■ **What the task requires**: The whole listing should be retyped exactly as it appears.

■ **Recorded data**:
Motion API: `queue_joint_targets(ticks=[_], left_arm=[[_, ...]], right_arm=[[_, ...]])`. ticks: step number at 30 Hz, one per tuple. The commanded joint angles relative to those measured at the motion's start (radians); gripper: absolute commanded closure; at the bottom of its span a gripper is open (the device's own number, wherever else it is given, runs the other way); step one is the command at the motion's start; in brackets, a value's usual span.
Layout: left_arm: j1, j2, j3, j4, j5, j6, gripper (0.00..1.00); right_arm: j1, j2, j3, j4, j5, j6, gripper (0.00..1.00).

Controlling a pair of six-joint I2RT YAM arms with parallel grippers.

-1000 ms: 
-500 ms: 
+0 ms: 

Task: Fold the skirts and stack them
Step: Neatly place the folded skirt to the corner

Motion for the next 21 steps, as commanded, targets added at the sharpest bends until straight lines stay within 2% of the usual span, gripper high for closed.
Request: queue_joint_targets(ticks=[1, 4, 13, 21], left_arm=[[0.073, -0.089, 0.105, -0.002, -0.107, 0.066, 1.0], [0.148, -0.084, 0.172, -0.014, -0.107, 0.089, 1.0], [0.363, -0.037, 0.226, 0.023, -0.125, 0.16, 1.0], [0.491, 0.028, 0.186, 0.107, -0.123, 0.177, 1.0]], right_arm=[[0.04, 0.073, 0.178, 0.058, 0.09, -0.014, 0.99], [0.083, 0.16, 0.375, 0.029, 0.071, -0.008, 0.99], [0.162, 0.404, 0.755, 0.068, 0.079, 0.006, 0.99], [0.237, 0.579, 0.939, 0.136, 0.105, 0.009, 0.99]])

■ **Solution**:
Motion API: `queue_joint_targets(ticks=[_], left_arm=[[_, ...]], right_arm=[[_, ...]])`. ticks: step number at 30 Hz, one per tuple. The commanded joint angles relative to those measured at the motion's start (radians); gripper: absolute commanded closure; at the bottom of its span a gripper is open (the device's own number, wherever else it is given, runs the other way); step one is the command at the motion's start; in brackets, a value's usual span.
Layout: left_arm: j1, j2, j3, j4, j5, j6, gripper (0.00..1.00); right_arm: j1, j2, j3, j4, j5, j6, gripper (0.00..1.00).

Controlling a pair of six-joint I2RT YAM arms with parallel grippers.

-1000 ms: 
-500 ms: 
+0 ms: 

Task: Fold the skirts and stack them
Step: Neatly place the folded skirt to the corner

Motion for the next 21 steps, as commanded, targets added at the sharpest bends until straight lines stay within 2% of the usual span, gripper high for closed.
Request: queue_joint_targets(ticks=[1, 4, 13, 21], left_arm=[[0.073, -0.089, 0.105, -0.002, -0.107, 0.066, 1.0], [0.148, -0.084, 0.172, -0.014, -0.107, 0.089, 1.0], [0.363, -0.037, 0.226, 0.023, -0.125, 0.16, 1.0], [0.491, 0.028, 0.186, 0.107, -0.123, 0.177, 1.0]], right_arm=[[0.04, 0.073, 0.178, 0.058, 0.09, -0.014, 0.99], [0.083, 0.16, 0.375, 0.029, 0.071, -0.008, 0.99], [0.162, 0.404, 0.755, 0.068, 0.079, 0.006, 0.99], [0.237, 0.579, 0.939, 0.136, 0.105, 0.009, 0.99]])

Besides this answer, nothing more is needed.